You are constantly thinking about what others may be saying about you behind your back. You may also feel people have conspiracies against you, or they are out to get you. In crowds you may feel like everybody is watching to closely.

ADD (Attention Deficit Disorder)
Manic Depressive
OCD (Obsessive Compulsive Disorder)
GAD (Generalized Anxiety Disorder)
What mental disorder do you have?


Take it yourself and see! I bet there's something wrong with you too!


Wednesday, December 13, 2006

Tuesday, December 12, 2006

Ariel and Kevin and Alex play this dumb game where they mock each other and the other one says "stock mocking me" then they all start saying "stock mocking me" over and over until I go nuts. Ariel and Evan did it non-stop for 3 weeks. Now they just say it at all the time for no reason whether anyone is mocking them or not. I say Ariel did you do your homework and she says "stock mocking me" you get the picture.... Well she had a book fair the other night. We walk in and there are a few other kids there and they all look at Ariel and she gets this big smile on her face and they all in unison say, you guessed it, "stop mocking me", stop mocking me" over and over and the teacher is telling them "I told you to stop saying that and they are all saying "stop mocking me" over and over. I could even hear the kids in the hallway saying it. She is such a little leader :)

Tuesday, December 05, 2006

My babies went back home today. I could not be there. I cry too much and will get all emotional. So I took yesterday off and spent their last day playing and opened a couple gifts. Then Alex and Evan took them to the airport this morning.

It was a wonderful vacation but exhausting! I dont know how Monica does it. I dont remember how I used to do it. I will be sad for a couple of days going home to the quietness. It was nice seeing all those happy little faces running around when I got home from work. Ariel is going to be sad. I should have got her a ticket to go with them but she had school and I had second thoughts on spending another $300 when I didnt know how much I would need to do the things I wanted to with the boys. We did good though. We went everywhere we could possibly go and did everything we wanted to do.

Give me a week to recuperate and I will be missing them again!!!

Sunday, December 03, 2006

Friday, December 01, 2006

Just look at what she is doing to me. Knit hats? Antlers? what does she think I am a Baby Gap model or something? I'm not even getting paid!




Dear God please take that camera away from her before I go blind.

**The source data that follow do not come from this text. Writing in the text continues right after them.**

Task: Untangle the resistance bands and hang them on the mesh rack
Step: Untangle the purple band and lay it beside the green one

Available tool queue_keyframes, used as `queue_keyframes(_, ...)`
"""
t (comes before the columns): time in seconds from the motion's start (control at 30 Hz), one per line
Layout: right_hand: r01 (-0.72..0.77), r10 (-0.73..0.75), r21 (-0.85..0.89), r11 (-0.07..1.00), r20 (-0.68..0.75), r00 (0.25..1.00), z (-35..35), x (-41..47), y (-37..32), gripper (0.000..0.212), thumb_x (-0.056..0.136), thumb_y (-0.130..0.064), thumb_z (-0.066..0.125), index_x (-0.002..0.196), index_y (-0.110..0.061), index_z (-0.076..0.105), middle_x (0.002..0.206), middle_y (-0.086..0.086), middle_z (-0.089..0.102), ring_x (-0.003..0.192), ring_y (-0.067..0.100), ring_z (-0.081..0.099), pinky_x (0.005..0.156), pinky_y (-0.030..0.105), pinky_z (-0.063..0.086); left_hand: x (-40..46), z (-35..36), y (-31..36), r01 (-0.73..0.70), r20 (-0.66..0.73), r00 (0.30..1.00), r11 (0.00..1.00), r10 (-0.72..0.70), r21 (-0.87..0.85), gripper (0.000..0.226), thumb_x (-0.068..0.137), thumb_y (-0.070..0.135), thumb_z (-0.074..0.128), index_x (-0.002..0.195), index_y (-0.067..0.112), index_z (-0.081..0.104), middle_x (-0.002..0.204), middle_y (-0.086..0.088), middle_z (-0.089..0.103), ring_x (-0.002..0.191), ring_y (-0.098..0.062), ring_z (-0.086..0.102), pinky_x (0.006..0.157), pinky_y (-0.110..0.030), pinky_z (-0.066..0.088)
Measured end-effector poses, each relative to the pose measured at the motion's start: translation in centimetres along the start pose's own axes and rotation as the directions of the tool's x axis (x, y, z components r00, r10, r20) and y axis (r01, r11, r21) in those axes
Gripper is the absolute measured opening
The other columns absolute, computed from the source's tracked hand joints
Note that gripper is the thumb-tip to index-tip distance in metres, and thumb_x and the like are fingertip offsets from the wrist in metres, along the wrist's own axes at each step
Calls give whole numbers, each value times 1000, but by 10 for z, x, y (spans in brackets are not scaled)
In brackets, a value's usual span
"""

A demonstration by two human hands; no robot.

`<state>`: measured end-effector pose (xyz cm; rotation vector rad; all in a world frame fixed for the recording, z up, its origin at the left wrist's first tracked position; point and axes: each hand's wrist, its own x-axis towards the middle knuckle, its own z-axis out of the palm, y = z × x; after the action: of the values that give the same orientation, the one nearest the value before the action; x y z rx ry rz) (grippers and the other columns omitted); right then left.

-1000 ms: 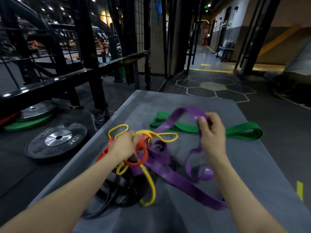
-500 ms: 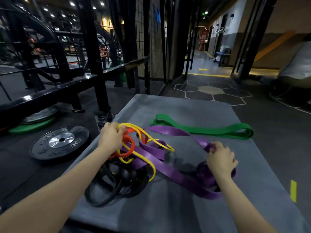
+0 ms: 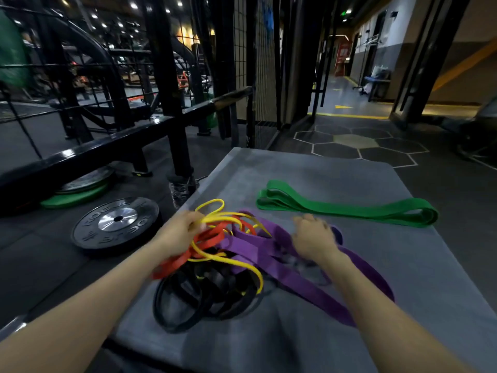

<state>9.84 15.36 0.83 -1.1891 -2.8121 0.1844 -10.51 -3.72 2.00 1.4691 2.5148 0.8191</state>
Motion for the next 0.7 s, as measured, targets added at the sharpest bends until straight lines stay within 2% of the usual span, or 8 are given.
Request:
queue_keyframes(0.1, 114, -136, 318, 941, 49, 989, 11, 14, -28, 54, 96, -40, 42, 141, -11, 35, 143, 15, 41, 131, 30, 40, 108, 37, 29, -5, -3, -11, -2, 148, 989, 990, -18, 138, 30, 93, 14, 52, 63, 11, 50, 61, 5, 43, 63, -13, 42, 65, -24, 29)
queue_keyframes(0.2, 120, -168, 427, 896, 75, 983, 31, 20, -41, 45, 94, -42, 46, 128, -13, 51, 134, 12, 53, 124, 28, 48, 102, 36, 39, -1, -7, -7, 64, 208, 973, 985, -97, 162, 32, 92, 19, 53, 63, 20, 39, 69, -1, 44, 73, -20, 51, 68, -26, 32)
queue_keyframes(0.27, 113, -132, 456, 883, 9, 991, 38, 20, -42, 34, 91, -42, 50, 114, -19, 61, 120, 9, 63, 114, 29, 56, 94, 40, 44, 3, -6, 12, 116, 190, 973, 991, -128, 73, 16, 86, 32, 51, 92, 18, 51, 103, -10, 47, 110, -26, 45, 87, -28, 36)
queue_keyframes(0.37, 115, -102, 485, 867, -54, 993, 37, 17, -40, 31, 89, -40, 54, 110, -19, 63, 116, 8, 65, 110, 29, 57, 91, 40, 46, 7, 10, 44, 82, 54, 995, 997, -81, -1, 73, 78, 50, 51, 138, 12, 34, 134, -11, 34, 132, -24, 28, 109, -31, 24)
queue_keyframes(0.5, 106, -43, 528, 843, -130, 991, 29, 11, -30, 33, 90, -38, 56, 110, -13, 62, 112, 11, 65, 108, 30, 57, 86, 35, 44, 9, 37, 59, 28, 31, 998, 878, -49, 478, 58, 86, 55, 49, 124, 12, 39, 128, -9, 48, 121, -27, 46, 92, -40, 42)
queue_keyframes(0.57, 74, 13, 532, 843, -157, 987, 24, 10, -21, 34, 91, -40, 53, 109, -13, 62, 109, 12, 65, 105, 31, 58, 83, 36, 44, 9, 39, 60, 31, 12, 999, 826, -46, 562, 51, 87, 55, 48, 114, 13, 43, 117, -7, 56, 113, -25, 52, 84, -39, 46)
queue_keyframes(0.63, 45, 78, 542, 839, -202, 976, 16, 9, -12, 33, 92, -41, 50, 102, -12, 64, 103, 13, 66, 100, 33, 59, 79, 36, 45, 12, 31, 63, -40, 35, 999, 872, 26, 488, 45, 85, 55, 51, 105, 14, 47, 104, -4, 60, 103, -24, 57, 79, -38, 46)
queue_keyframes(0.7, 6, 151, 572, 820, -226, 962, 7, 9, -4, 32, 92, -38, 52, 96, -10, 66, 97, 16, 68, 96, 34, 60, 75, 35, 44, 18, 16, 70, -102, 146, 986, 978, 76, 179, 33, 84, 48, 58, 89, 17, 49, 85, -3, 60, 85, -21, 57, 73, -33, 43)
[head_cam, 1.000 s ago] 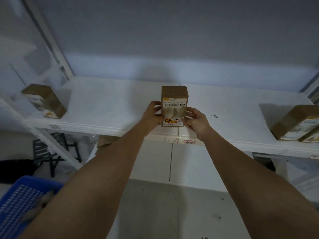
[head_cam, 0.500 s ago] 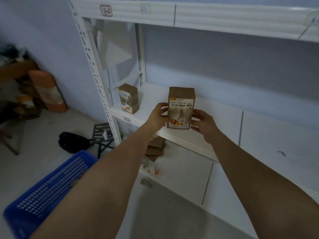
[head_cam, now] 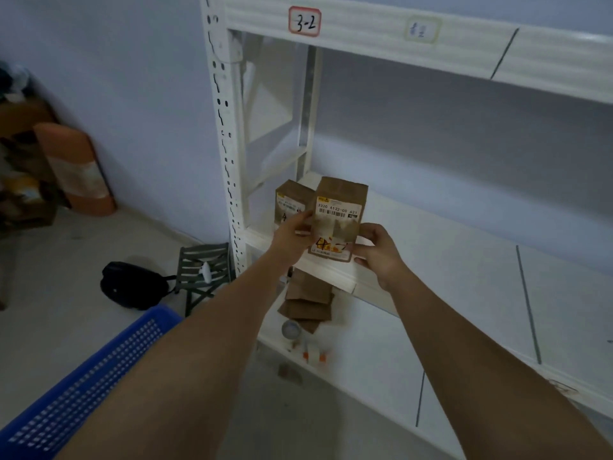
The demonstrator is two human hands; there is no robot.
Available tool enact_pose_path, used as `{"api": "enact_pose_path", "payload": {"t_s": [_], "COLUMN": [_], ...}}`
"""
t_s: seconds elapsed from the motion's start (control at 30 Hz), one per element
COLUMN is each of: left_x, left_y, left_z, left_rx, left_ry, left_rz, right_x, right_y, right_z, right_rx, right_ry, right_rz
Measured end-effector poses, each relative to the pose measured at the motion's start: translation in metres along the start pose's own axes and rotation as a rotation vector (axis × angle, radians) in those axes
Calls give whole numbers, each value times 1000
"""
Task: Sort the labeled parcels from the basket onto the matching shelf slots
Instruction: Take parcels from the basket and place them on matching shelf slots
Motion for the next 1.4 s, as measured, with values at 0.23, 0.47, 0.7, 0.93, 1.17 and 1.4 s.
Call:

Here's a smile for you Nana! I am smiling are you happy! I am nuts now. I have finally went completely crazy brain dead from the camera flashes.



Thursday, November 30, 2006


Remember the love! Remember the joy and happiness of the life of little Serenity! She has been gone for one year today. This is going to be a very very hard day for her mother and grandmother. Please remember them today and pray that their hearts are filled with peace and joy in remembering how loved she was.

Remember how much you love your family today. Everything you say and everything you do could be the last thing that happens before you or they are called home forever. What would you want them to remember as your last words or actions? If I die tomorrow I want my babies to remember me kissing them goodnight and tucking them in, maybe reading them a story and telling them I love them. I want them to remember going to the beach in November just so I can get shots of the boys by the water for my scrapbooking. I want them to remember me hanging out at Chuck E Cheese with them for 5 hours! I want them to remember me taking unauthorized pictures of them talking to santa even when I saw the "no personal photographs" sign and was getting dirty looks from the elves. I want them to remember me crawling around looking under couches at 5am looking for binkies. I want them to remember the look on Gamp Gamps face when he saw that I bought him and Brenden matching pj's so I could take their picture in them!!! Remember the look on my face when I am trying to tell Ariel about Jesus and SHE tells ME he is in heaven peeking down to make sure we are okay. Please treat your loved ones with love and kindness. You just dont know who will still be here tomorrow!